Cap the ends off, and then drill and tap your holes for plumbing fittings to screw into, one on each end.
I was thinking of square or rectangular aluminum bar like this I have some 2' long 1" square tubes already made up with barbed ends. Not quite big enough. I'm probably gonna break down and by an 8' long bar and chop it in half so I'll have 2, 4' long bars.

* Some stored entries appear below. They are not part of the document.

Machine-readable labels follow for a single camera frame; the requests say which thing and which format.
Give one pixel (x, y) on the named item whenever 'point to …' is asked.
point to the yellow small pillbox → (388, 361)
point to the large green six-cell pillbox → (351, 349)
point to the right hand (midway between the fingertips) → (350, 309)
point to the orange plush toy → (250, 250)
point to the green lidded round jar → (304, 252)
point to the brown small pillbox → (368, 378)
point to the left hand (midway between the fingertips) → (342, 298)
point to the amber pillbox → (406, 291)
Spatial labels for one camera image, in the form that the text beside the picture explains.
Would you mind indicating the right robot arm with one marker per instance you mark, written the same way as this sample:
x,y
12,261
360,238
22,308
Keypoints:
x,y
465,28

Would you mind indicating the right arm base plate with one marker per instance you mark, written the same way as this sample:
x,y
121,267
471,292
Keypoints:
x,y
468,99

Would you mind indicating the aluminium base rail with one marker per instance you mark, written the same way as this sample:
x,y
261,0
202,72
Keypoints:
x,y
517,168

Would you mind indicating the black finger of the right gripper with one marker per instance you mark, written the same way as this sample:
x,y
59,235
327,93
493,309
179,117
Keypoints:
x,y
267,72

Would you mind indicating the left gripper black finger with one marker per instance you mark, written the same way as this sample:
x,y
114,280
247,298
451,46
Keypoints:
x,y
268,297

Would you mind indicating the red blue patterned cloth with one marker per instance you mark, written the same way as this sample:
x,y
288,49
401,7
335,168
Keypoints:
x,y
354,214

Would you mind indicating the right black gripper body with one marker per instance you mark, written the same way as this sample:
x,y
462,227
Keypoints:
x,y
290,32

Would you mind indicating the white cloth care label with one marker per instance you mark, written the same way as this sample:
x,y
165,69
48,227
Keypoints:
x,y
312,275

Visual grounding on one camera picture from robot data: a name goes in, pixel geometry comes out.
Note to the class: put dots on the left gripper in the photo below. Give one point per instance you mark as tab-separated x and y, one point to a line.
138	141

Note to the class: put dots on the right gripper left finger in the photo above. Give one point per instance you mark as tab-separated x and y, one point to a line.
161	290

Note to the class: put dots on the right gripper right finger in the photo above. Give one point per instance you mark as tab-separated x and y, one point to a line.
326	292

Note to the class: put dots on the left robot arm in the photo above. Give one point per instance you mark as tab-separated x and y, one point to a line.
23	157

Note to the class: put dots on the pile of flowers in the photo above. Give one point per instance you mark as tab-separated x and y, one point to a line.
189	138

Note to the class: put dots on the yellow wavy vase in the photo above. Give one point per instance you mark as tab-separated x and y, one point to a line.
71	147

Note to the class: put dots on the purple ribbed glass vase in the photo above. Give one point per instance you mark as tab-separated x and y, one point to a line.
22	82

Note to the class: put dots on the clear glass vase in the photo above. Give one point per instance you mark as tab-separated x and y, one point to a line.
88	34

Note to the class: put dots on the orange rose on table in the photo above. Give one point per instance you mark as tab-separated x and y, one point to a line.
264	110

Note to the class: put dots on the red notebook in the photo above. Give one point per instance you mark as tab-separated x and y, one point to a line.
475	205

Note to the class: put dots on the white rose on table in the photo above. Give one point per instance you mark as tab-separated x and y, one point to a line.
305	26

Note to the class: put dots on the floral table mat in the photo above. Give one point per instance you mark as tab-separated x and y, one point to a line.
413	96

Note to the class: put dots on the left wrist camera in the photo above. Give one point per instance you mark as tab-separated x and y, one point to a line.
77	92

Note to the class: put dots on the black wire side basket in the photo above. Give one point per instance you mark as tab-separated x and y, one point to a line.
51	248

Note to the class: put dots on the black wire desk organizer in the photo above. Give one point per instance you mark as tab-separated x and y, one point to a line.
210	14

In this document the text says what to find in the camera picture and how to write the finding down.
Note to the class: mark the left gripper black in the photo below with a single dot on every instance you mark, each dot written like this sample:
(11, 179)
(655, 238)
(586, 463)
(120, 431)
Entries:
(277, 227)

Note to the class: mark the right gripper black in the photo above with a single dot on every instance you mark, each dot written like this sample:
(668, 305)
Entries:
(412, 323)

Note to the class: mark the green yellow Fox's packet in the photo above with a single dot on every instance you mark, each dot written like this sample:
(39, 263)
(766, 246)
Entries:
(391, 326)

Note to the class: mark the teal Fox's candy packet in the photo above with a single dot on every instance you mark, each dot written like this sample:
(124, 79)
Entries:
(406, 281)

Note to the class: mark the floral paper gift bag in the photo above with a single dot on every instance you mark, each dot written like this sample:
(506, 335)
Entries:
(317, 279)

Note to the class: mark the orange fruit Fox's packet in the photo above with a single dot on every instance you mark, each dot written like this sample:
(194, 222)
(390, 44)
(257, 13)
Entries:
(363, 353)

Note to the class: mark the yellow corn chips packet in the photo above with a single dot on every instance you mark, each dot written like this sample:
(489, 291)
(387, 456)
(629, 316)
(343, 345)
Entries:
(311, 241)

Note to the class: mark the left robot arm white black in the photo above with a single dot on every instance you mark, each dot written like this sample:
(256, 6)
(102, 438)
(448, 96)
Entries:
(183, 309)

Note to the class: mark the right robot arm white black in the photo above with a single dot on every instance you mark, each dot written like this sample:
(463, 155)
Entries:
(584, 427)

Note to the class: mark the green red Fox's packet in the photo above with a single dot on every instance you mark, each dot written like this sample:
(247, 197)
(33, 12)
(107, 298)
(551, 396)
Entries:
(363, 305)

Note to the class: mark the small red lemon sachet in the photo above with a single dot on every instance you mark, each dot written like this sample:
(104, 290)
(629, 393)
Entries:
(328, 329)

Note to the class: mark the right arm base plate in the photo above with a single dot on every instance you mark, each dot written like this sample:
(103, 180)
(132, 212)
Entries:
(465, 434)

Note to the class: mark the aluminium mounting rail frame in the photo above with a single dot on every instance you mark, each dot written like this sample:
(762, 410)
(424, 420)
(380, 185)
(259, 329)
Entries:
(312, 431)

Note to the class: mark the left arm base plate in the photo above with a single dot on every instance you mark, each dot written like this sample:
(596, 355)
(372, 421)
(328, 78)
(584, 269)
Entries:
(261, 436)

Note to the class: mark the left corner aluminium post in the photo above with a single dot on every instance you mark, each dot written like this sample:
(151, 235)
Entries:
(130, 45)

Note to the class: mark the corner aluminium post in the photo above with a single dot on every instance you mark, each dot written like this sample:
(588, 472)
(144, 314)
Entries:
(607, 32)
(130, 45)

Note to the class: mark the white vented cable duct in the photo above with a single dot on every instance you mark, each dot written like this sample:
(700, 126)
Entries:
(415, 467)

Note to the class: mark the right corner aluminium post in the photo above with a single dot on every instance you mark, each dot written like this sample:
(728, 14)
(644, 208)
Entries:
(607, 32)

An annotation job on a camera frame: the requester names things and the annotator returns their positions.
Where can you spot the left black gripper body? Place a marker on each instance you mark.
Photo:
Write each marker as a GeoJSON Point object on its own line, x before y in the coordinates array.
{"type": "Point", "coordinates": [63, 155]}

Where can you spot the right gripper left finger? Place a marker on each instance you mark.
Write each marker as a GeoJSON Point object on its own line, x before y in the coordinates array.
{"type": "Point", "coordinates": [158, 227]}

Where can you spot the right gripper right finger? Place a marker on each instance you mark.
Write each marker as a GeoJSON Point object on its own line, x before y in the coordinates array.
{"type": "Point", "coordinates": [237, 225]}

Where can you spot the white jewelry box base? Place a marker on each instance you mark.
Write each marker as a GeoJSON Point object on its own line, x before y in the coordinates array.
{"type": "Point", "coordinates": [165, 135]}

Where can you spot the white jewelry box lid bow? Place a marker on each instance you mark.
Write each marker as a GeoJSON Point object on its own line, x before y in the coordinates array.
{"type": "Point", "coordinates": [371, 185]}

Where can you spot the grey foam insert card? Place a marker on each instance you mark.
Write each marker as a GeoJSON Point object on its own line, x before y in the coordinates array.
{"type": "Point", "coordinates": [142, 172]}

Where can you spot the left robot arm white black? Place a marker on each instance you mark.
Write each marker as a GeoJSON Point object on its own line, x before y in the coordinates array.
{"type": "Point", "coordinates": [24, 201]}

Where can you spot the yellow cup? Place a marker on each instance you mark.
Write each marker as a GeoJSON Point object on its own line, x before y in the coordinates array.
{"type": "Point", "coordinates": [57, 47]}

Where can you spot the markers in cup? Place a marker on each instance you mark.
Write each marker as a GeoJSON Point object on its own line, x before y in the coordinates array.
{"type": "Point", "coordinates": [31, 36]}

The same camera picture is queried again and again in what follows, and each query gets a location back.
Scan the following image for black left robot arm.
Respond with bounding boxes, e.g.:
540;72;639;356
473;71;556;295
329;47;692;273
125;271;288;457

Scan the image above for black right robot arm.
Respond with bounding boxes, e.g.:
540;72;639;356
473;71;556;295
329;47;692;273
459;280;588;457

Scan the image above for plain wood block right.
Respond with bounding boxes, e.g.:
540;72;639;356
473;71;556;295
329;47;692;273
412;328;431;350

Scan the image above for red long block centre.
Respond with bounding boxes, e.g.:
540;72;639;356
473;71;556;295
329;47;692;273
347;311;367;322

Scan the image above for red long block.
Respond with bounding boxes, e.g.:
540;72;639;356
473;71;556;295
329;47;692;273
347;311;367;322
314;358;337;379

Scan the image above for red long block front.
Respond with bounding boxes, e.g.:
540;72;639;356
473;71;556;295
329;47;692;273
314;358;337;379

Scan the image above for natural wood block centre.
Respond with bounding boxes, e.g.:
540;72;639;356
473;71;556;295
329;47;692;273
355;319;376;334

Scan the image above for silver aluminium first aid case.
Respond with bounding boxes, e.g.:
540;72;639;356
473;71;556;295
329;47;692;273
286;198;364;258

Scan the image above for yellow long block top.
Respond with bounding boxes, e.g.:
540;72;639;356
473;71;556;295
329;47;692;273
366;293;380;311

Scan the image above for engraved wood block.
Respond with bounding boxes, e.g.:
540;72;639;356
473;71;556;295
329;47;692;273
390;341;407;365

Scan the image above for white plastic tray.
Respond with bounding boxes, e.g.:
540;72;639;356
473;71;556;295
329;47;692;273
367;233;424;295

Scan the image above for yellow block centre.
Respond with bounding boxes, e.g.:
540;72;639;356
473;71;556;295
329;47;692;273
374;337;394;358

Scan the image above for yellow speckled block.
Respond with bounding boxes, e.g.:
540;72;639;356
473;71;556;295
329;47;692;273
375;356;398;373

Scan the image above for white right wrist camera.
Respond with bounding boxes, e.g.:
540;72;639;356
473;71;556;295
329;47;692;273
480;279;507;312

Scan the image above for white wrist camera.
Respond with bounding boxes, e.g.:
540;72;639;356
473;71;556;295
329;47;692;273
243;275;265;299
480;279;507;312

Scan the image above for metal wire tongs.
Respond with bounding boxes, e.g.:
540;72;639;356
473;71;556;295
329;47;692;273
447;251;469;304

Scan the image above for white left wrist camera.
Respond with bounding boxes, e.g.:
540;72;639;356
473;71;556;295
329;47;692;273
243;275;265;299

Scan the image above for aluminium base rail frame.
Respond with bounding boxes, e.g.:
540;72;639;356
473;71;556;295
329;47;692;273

I also have a couple of them Amazon water blocks for cooling a pc 40mm x 40mm I seen a YouTube video of someone cooling eBay cobs with em. Those cobs fucking suck even liquid cooled. But anyways not a bad idea for cooling, except you gotta figure a way to hold on to each one. A long tube will be much easier and neater. Maybe I could break out my diy smelting furnace and make a mold with copper tubing thru the inards
 

Rocket Soul

Well-Known Member
All the peeps ive seen doing water cooled leds here ended up feeling that it was overkill or just that it wasnt fully worth the effort and risk (water flowing on top of your leds). Chilled started out that way then abandoned for their second gen boards.
 

Drop That Sound

Well-Known Member
Might as well plumb the LRS-600 psu while your at it! ;)

 

Rocket Soul

Well-Known Member
Watercooling drivers is a really good idea. They heat the space much more than one would think and wit water cooling it should be fairly possible to keep them under ambient temps. Also much more feasible to have all drivers in the same place for setting up multiple drivers on the same water circuit, then just send thru to our vegg space for heating. Bookmarked here to come back later :)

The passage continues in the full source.